▽

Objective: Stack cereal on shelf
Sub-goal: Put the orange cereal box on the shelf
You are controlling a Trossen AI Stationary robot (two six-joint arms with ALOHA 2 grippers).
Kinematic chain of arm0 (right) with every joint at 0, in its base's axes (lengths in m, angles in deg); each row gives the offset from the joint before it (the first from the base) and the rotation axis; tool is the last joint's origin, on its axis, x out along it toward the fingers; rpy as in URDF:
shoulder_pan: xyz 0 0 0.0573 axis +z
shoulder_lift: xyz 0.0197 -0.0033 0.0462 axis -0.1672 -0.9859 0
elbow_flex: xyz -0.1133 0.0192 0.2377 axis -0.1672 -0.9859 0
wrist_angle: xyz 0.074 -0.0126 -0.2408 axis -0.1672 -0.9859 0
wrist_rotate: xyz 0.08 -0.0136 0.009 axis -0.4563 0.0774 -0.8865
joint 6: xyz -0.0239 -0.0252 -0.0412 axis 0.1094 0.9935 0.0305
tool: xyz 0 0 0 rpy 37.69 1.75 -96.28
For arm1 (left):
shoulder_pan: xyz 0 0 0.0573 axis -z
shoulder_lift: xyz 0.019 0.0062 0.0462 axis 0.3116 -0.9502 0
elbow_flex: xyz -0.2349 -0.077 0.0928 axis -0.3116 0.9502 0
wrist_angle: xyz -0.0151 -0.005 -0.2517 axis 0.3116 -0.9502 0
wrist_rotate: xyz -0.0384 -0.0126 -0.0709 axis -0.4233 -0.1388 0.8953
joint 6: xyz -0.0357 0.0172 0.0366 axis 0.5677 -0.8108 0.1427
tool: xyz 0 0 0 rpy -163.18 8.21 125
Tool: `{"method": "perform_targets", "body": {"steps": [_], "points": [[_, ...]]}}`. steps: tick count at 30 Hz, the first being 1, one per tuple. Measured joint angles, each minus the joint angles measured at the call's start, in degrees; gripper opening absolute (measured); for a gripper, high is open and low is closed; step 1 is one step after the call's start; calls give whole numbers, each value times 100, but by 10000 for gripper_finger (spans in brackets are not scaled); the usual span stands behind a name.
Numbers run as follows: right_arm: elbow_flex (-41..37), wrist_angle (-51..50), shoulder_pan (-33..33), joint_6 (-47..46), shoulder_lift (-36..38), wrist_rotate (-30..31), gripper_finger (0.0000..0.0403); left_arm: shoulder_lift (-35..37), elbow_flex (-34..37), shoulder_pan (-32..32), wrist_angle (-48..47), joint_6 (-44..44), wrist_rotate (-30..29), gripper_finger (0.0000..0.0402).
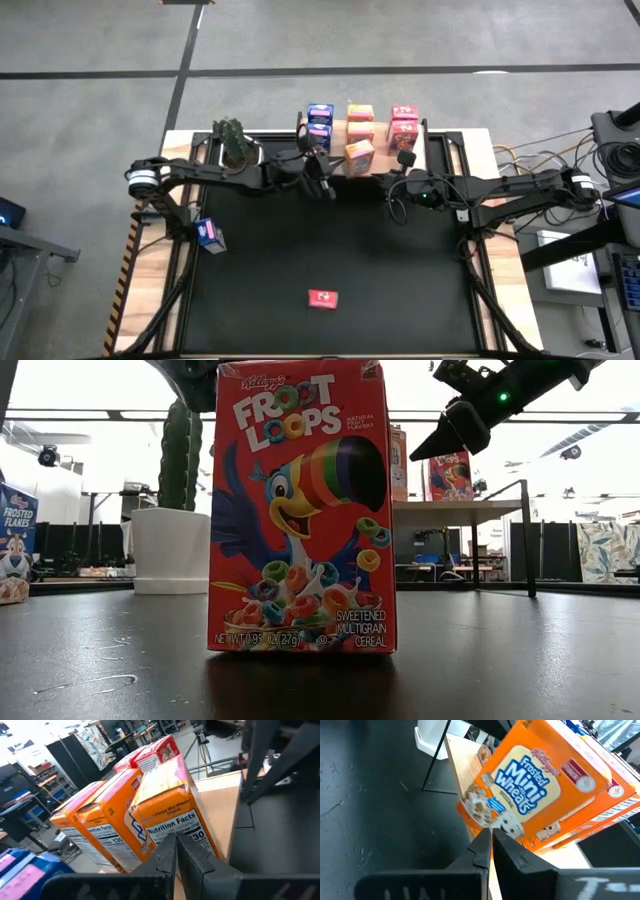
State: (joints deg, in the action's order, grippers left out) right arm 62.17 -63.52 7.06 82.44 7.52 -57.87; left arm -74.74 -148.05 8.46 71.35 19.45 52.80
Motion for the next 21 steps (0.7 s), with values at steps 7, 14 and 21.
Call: {"method": "perform_targets", "body": {"steps": [7,14,21], "points": [[0,-25,0,-17,0,-4,9,-32,2,39,55,-64,-472,0],[-4,-183,0,-187,0,-9,9,130,2,330,-272,-39,-470,0],[-4,-262,0,-223,0,-7,9,44,2,469,-394,-65,494,0]]}}
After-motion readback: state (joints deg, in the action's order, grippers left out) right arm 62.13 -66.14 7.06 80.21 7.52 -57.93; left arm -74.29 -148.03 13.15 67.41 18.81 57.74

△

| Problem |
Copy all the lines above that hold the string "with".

| Result of the exercise |
You are controlling a Trossen AI Stationary robot (two six-joint arms with ALOHA 2 grippers).
Kinematic chain of arm0 (right) with every joint at 0, in its base's axes (lengths in m, angles in deg); each row gives the offset from the joint before it (the first from the base) and the rotation axis; tool is the last joint's origin, on its axis, x out along it toward the fingers; rpy as in URDF:
Motion for the next 21 steps (0.7 s), with values at steps 7, 14 and 21.

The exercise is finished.